■ INSTRUCTIONS TO FOLLOW: Every line below from the one with "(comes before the" through the one with "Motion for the" is to be repeated exactly, with no picture among them.

(Recorded data)
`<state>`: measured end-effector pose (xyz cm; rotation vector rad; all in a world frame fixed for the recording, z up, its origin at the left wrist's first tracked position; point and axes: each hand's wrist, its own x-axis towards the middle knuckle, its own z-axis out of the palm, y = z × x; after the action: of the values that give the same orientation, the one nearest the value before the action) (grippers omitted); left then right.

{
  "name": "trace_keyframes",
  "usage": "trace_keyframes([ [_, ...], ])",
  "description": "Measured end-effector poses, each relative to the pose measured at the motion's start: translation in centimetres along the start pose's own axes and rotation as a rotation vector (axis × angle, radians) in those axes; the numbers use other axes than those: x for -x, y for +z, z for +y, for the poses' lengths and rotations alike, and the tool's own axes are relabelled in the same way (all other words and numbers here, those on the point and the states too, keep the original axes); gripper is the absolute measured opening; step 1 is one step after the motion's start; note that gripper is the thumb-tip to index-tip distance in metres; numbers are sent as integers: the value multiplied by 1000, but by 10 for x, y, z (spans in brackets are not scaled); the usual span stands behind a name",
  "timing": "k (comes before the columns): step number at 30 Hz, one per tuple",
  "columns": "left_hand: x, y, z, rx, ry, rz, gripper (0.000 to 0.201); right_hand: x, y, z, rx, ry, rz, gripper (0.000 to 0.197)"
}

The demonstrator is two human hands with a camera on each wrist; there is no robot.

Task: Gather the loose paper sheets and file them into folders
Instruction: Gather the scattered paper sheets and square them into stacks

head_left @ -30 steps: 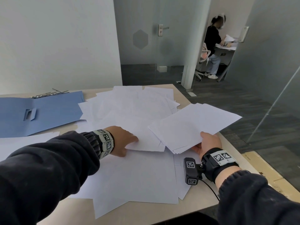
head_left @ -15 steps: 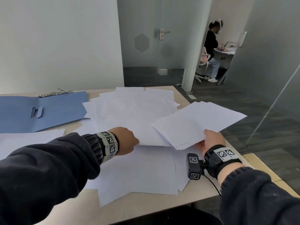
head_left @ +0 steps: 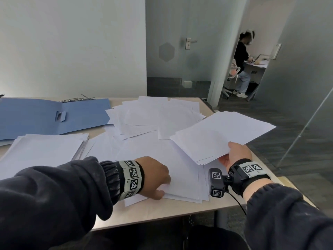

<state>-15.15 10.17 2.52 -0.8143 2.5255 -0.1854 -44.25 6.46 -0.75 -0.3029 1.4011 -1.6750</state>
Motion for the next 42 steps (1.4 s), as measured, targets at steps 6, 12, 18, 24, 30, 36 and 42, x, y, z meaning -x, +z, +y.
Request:
trace_keyframes([
  [6, -1, 9, 0, 48, 8, 24, 60, 3, 0, 9, 85, -63, 8, 44],
  [12, -5, 8, 4, 35, 17, 28, 54, -3, -6, 12, 109, -68, 20, 46],
  [18, -13, 9, 10, 76, -27, 76, 50, -11, -11, 6, 109, -49, 0, 48],
  [24, -18, 8, 12, 132, -100, 110, 44, -22, -23, -7, 94, -30, 57, 50],
  [30, -9, 1, -3, 158, -184, 147, 45, -29, -34, -9, 83, -47, 83, 48],
  [36, 19, -6, -44, 264, -359, 205, 58, -30, -36, -5, 126, -65, 154, 48],
  [42, 42, 4, -75, 459, -550, 301, 51, -20, -25, 0, 201, -101, 119, 46],
])
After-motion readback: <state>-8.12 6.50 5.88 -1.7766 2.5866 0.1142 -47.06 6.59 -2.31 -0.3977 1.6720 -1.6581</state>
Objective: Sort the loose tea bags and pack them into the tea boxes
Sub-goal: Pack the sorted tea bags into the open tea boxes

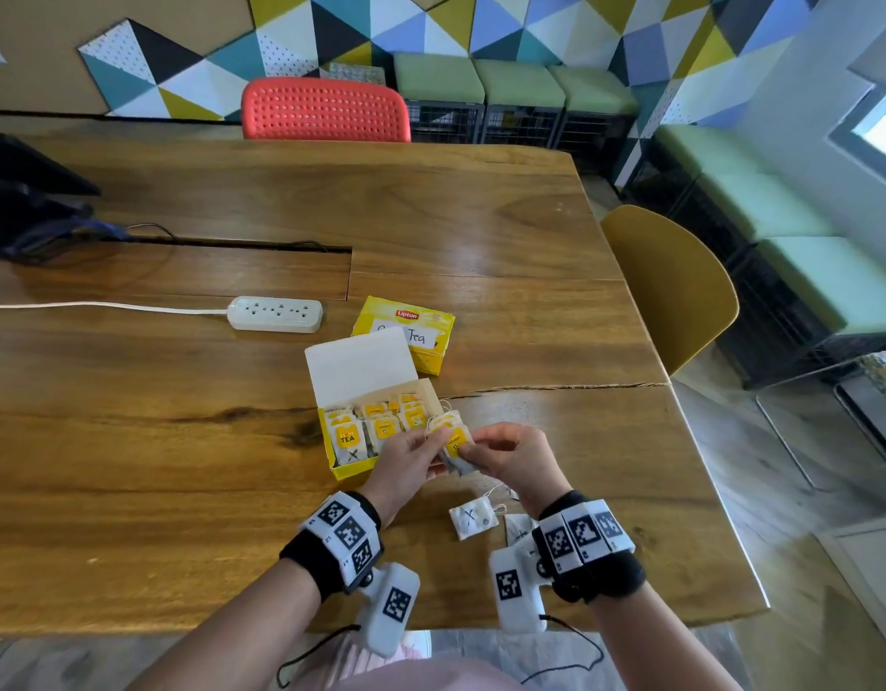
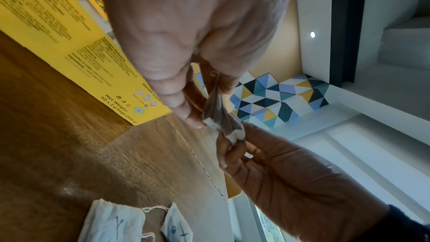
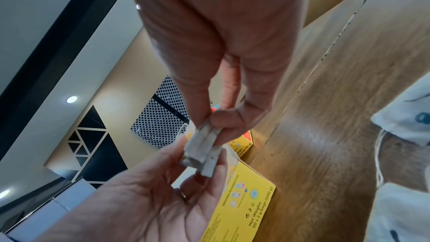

■ OUTPUT BELOW:
  "timing": "k (comes before the columns): step number at 30 Hz, one per tuple",
  "columns": "left_hand: x, y, z, rx, ry, rz, gripper (0.000 to 0.201); right_hand: x, y, z, rx, ry, rz, gripper (0.000 to 0.197)"
}

The demonstrator is two human hands with a camera on each wrist; there is no robot.

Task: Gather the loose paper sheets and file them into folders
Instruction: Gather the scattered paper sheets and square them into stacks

head_left @ -30 steps: 
head_left @ -15 steps: 
head_left @ +0 steps: 

<state>-15.15 10.17 2.52 -0.8143 2.5255 -0.1854 -44.25 6.46 -0.75 -0.3029 1.4011 -1.6750</state>
Motion for the next 42 steps (1.4 s), as measured, targets at steps 6, 12, 18, 24, 30, 36 and 42, x, y, z meaning -x, +z, +y.

The complete answer has been given.